'''
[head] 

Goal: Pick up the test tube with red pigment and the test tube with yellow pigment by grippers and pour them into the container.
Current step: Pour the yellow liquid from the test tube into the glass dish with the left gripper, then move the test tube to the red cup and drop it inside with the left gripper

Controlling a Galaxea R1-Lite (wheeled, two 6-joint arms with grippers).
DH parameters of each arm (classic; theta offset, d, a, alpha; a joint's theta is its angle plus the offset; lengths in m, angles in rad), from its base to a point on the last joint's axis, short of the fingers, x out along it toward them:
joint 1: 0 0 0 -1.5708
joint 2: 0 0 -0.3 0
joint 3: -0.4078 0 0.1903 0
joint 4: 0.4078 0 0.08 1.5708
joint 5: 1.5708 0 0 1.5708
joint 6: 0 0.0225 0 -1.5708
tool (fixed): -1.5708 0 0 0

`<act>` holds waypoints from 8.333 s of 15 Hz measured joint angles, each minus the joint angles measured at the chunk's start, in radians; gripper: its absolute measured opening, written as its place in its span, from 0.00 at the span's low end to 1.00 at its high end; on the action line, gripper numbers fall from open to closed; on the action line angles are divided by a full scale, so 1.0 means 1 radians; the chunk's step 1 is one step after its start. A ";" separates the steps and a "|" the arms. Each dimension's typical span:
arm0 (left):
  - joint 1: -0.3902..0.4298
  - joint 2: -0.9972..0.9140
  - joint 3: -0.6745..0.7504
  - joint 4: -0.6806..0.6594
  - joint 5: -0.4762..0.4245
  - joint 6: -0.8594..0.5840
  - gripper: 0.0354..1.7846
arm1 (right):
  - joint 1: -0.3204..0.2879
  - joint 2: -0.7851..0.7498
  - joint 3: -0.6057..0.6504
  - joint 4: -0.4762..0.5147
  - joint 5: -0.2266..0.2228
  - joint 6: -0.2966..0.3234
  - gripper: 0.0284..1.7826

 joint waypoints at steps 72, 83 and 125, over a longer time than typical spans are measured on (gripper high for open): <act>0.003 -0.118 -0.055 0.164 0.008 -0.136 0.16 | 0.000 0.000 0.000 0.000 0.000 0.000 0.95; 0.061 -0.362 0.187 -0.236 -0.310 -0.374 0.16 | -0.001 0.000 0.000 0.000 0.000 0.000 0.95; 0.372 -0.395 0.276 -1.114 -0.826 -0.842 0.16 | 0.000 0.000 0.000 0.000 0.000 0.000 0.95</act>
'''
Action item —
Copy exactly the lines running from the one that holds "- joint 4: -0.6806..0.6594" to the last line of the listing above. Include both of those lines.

Answer section —
  - joint 4: -0.6806..0.6594
  - joint 5: -0.4762..0.4245
  - joint 6: -0.8594..0.5840
  - gripper: 0.0354..1.7846
arm1 (right):
  - joint 1: -0.3204..0.2879
  - joint 2: -0.7851..0.7498
  - joint 3: -0.6057..0.6504
  - joint 4: -0.4762..0.5147
  - joint 5: -0.2266..0.2228
  - joint 6: -0.2966..0.3234
  - gripper: 0.0284..1.7826

 joint waypoints at steps 72, 83 and 125, over a longer time than typical spans are measured on (gripper high for open): <act>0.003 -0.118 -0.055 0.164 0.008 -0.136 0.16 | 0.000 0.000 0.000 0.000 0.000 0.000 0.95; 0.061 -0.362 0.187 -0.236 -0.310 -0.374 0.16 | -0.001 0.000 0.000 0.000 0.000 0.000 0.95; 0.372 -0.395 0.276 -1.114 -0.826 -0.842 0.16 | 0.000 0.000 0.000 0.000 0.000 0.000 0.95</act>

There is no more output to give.